Le marché aux bestiaux improvisé à Bechloul quelques jours avant l’Aid n’a pas offert l’occasion aux petites bourses d’acheter un mouton à sacrifier à cette occasion.

Les prix affichés dépassent de trop les petites économies de plusieurs pères de familles qui sont rentrés bredouilles chez-eux. Et comme la culture kabyle est riche dans toutes ses dimensions, les citoyens se sont alors rabattus sur l’une des coutumes ancestrales qu’est Timechret. Notons bien sûr qu’en pareille circonstance, Timechret ne garde pas sa signification originale, puisque les citoyens qui en tireront profit sont ceux qui ont contribué avec une somme d’argent donnée alors que le démuni n’est pas associé à l’action.

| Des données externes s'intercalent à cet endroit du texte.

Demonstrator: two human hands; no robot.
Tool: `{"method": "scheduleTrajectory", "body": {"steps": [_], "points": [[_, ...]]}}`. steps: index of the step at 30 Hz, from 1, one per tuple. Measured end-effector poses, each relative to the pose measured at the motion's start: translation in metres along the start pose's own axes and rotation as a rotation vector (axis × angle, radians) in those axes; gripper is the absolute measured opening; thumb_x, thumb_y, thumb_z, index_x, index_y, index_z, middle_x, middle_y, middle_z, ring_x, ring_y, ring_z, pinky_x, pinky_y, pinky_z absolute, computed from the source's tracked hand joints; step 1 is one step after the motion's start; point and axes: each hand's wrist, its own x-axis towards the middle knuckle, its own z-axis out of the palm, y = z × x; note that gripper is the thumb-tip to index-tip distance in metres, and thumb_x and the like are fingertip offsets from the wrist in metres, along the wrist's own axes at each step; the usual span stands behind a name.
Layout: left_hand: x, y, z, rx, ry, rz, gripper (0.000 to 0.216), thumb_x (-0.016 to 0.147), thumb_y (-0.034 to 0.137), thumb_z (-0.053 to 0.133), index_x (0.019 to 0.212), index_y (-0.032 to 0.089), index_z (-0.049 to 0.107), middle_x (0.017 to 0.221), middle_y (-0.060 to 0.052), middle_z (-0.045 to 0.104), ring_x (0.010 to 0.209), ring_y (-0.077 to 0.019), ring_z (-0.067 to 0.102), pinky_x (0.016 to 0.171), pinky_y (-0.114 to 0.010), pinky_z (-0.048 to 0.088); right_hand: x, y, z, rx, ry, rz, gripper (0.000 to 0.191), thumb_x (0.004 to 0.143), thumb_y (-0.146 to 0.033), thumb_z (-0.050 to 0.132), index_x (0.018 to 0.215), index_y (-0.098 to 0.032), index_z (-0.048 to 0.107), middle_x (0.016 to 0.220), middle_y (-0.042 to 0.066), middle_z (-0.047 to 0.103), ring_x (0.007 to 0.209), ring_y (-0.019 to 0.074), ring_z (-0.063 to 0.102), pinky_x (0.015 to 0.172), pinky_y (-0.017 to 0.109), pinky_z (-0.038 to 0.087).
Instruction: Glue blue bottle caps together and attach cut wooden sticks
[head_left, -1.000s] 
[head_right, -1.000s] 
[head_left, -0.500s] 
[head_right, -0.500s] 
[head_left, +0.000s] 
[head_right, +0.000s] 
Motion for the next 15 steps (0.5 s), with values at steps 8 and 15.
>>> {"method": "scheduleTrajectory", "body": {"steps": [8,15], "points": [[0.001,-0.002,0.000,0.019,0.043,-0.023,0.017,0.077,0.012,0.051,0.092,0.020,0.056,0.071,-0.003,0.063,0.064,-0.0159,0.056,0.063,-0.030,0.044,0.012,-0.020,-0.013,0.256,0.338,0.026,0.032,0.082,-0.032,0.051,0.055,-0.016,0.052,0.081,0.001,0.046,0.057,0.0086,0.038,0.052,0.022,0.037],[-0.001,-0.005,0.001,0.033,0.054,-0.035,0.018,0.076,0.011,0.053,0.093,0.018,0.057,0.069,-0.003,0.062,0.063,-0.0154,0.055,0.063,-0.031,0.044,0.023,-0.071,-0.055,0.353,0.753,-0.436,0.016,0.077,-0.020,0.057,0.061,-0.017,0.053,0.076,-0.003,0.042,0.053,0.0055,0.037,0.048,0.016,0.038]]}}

Pour ce faire donc, les habitants des différents villages qui relèvent de la commune d’El-Adjiba et qui ont choisi cette option se sont scindés en groupes de sept à dix personnes et ont acheté des bovins. Le jour du sacrifice, les participants à cette action ont eu chacun leur part de viande en fonction de la somme versée. Et les personnes rencontrées nous ont déclaré : « Le coût de la viande nous revient moins cher par rapport aux boucheries ». D’autres par contre, en dépit des prix excessifs des ovins, ont acheté des moutons qu’ils ont sacrifiés en guise de « sounna » comme le stipule la religion musulmane.

Quant aux maquignons, le seul argument qu’ils avancent par rapport à la cherté du mouton est celui relatif au prix de l’aliment de bétail qu’ils jugent exorbitant.